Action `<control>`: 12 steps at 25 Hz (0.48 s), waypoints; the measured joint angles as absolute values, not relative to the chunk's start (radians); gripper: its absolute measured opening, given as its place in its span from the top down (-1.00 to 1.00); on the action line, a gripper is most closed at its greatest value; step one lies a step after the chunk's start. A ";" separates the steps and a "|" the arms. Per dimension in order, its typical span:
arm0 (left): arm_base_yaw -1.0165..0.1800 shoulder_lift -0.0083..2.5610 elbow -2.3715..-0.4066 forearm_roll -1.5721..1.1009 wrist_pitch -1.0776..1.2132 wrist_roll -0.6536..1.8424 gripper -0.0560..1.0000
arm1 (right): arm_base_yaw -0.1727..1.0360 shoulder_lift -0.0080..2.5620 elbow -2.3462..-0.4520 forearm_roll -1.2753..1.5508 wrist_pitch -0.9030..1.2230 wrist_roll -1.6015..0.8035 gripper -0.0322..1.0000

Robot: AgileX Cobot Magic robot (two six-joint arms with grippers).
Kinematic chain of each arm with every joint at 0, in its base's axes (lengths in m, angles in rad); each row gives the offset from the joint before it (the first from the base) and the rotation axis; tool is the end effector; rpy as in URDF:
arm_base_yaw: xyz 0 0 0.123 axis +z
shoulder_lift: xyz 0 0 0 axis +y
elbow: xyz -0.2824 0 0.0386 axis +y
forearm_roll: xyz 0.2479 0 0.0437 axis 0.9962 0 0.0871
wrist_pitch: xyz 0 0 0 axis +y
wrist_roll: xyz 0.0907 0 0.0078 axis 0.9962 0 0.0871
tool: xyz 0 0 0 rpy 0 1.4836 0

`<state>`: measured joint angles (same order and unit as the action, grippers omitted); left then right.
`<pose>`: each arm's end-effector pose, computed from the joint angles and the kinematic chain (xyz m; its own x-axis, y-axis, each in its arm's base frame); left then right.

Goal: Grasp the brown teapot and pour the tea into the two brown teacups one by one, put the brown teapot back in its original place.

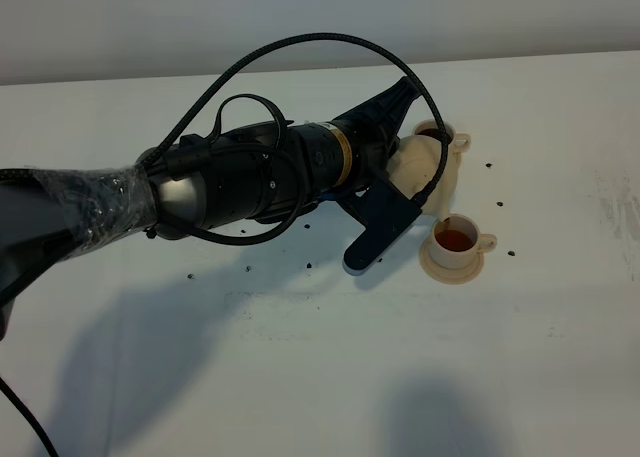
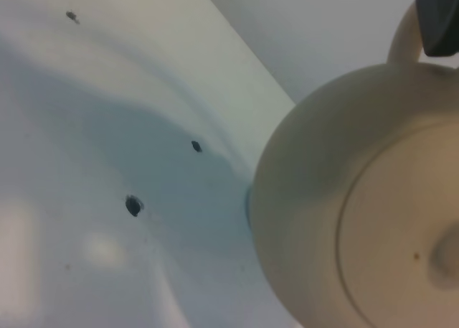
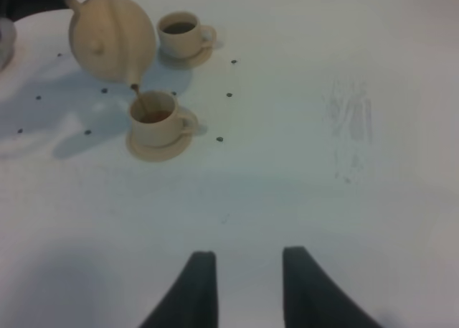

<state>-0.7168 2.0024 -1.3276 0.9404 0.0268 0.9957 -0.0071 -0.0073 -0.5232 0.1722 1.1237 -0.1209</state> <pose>0.3398 -0.2934 0.1909 0.7537 0.5819 0.3055 0.1699 -0.6215 0.7647 -0.0120 0.0142 0.2794 -0.4732 -0.0419 -0.8800 -0.1504 0.9880 0.0338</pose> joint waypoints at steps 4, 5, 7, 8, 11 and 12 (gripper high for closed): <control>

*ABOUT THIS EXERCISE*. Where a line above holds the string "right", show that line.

*TASK OUTPUT*.
arm1 (right): arm_base_yaw -0.1727..1.0360 shoulder_lift -0.0080..2.5620 elbow -2.3462..-0.4520 forearm_roll -1.2753..1.5508 wrist_pitch -0.9030..1.2230 wrist_roll -1.6015..0.8035 gripper -0.0322..1.0000
`<state>`: measured joint angles (same order and unit as the action, grippers omitted); left then right.
`<pose>`: each arm's end-effector pose, computed from the joint angles and the kinematic chain (xyz m; its own x-axis, y-axis, each in its arm's base frame); left then right.

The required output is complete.